▸ Dataset excerpt:
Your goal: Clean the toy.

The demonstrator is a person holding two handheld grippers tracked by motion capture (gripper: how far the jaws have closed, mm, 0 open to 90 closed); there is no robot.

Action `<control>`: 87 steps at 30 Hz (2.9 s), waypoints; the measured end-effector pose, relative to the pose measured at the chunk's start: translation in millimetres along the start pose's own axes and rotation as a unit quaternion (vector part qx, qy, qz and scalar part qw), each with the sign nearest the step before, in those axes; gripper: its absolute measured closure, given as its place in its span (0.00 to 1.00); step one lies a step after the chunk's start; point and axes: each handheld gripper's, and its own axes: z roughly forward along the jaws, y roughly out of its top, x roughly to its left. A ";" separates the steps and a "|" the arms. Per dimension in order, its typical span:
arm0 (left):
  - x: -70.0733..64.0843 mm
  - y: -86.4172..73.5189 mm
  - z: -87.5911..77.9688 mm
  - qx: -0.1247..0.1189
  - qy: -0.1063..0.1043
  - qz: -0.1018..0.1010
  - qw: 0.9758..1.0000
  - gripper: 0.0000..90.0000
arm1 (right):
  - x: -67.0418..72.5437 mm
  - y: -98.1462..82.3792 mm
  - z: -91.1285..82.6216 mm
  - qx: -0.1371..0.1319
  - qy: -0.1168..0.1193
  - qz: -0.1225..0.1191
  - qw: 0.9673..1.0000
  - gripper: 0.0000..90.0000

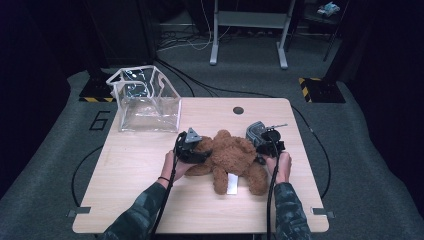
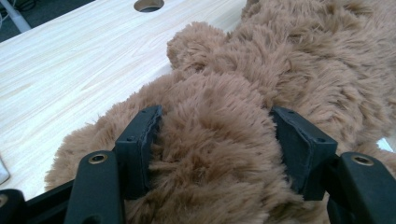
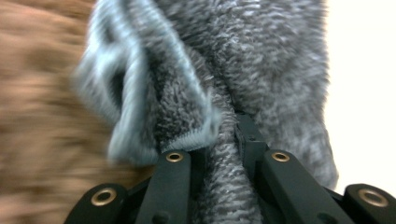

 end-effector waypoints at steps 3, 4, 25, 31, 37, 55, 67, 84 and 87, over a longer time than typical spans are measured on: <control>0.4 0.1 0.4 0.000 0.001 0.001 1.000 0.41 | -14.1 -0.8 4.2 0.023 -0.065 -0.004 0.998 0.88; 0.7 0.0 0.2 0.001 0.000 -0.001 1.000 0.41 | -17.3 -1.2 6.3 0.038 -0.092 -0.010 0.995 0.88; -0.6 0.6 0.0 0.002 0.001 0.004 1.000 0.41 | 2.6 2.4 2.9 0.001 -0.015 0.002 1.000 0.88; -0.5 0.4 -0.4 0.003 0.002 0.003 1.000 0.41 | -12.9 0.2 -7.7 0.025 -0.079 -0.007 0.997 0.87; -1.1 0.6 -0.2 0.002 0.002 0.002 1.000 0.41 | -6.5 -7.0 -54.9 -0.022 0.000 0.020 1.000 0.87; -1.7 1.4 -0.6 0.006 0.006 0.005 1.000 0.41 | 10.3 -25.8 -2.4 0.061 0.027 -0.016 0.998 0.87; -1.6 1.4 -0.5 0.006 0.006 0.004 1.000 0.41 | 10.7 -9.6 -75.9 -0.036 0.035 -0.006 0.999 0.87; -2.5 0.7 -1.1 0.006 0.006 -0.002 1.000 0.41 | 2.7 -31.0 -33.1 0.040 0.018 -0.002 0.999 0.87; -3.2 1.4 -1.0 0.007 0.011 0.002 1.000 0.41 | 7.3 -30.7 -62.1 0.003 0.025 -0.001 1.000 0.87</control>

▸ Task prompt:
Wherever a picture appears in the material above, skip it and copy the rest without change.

▸ Your response:
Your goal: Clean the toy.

The demonstrator is a person holding two handheld grippers tracked by motion capture (gripper: how far the jaws have closed, mm, 0 open to 90 closed); there is no robot.

Action `<control>`: 87 steps at 30 Hz (2.9 s), waypoints; the measured end-effector pose, relative to the pose measured at the chunk's start: translation in millimetres along the start pose's own axes and rotation as a unit quaternion (vector part qx, qy, qz and scalar part qw), each with the sign nearest the step before, in those axes; gripper: its absolute measured closure, given as its place in its span (0.00 to 1.00); step one lies a step after the chunk's start; point and axes: each handheld gripper's, and its own axes: z roughly forward along the jaws, y roughly out of its top, x roughly to its left. A ";" separates the steps and a "|" the arms. Per dimension in order, its typical span:
arm0 (left):
  - x: -70.0733..64.0843 mm
  - y: -86.4172..73.5189 mm
  - z: -87.5911..77.9688 mm
  - qx: -0.1247..0.1189
  - qy: -0.1063..0.1043
  - qz: -0.1018..0.1010
  - qw: 0.9758..1.0000
  - gripper: 0.0000..90.0000
arm1 (right):
  - x: -67.0418..72.5437 mm
  - y: -98.1462..82.3792 mm
  - z: -91.1285..82.6216 mm
  - qx: -0.1371..0.1319
  - qy: -0.1168..0.1193
  - qz: -0.1225..0.1191
  - qw: 0.9673..1.0000
  - gripper: 0.0000..90.0000


 end-effector waypoints at steps 3, 4, 25, 31, 37, 55, 67, 84 and 87, over a longer time than typical spans are measured on: <control>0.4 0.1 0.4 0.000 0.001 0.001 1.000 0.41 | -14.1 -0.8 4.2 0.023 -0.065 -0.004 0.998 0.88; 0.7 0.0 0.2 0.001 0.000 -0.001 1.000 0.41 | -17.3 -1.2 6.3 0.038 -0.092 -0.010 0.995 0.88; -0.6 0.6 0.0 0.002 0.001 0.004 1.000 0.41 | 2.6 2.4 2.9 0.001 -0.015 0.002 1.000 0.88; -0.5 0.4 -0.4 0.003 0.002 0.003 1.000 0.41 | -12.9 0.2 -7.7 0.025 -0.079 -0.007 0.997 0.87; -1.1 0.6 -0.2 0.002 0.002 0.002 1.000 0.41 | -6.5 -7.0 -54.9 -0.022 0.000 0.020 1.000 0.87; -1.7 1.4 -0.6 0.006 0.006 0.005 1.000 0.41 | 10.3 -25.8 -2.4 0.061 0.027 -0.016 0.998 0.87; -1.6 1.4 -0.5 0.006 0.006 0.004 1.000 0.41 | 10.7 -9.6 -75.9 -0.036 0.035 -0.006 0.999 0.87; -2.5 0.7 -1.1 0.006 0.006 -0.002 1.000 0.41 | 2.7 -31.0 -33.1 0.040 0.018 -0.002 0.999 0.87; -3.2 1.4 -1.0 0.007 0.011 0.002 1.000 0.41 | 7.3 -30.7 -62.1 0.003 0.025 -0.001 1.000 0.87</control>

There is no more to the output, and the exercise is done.